Desde que tengo uso de razón lo veía con una guitarra en la mano, con niños y grandes alrededor suyo mirándolo con asombro, respeto y una admiración que se había ganado a base de talento y de una gran comprensión para con sus alumnos que veían en él a un padre más que a un profesor. Formó cantores y personas desde notas musicales y desde papeles en la mano buscando detalles de lunes a viernes en cada varón que entraba a su segunda casa. Papeles que tenían escritos suyos que se le ocurrían en medio de los pasillos o yendo a su casa o antes de dormir.
Un día me mostró uno y me animé a mostrarle los míos, los gritos de hora libre de mis compañeros de curso simularon un poco mis nervios ante lo atrevido de mi accionar, recuerdo que había escrito una historia sobre un leñador que se perdía en el bosque y la noche lo había encontrado sediento, con hambre y asustado buscando la vuelta a su cabaña. Se sentó en mi banco, se colocó sus anteojos y se acomodó a leer de la forma exacta que un escritor quiere que lean sus versos, con atención. Terminó, sonrió, se sacó los anteojos, me miró y me dijo con esa voz entre ronca y milonguera que tenía:
-No dejes de escribir.
Y yo dejé de escribir.
Me hizo falta más Dantes en mi vida, creo que a todos nos hizo y nos hace falta más personas como él, muchas veces perdemos el rumbo y una palmada de esas fuertes que él daba nos hubiese corregido a tiempo. San Francisco fue el lugar que él eligió y que hoy lo extraña cuando una tonada revuela en los patios con parrales llenos de uva o alguna historia de calles descalzas quiere que cuenten su historia. A Dante le llegaban los sueños de los demás y él los convertía en realidad.

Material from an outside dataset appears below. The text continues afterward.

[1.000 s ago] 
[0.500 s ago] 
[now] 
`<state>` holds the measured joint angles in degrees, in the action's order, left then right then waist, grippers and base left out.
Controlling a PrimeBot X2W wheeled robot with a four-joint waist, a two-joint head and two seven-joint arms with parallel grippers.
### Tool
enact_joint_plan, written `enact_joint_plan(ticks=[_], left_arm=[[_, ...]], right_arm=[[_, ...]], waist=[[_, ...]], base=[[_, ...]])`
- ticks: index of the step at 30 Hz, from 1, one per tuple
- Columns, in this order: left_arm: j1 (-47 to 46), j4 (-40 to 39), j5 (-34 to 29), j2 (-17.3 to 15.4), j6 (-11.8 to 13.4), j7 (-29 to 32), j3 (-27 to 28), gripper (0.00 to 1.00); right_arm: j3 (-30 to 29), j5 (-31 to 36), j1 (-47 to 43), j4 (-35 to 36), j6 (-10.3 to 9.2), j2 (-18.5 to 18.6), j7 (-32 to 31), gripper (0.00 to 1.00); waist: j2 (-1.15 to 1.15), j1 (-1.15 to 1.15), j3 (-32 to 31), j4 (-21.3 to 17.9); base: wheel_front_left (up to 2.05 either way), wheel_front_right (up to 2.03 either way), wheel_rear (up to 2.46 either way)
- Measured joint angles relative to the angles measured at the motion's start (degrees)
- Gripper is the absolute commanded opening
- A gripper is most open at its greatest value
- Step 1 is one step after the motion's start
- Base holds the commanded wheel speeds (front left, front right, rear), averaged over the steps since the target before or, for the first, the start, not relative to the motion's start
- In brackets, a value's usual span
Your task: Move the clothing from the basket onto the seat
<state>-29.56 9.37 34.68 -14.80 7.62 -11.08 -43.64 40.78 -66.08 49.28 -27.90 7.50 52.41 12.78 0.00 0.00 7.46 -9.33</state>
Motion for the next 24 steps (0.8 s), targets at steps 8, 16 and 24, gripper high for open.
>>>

Son cerca de las 12 y hay que volver a casa, alguien controla que nos formemos correctamente, que las camisas y los nudos de corbata sigan en el lugar que corresponde y que los guardapolvos blancos mantengan el mismo color.
Dante no nos habla mucho, nos mira y corrige con la mirada. Ávido en elegir sus palabras ante un reto o un festejo, sabía exactamente qué decir y cómo decirlo. Cómo por ejemplo esa vez que le contestó a una madre que quería que le enseñara a tocar la guitarra a su hijo:
– Decile que venga, algo vamos a hacer.
Creo que algo hizo.
Gracias Dante, por ayer, por el hoy y por siempre.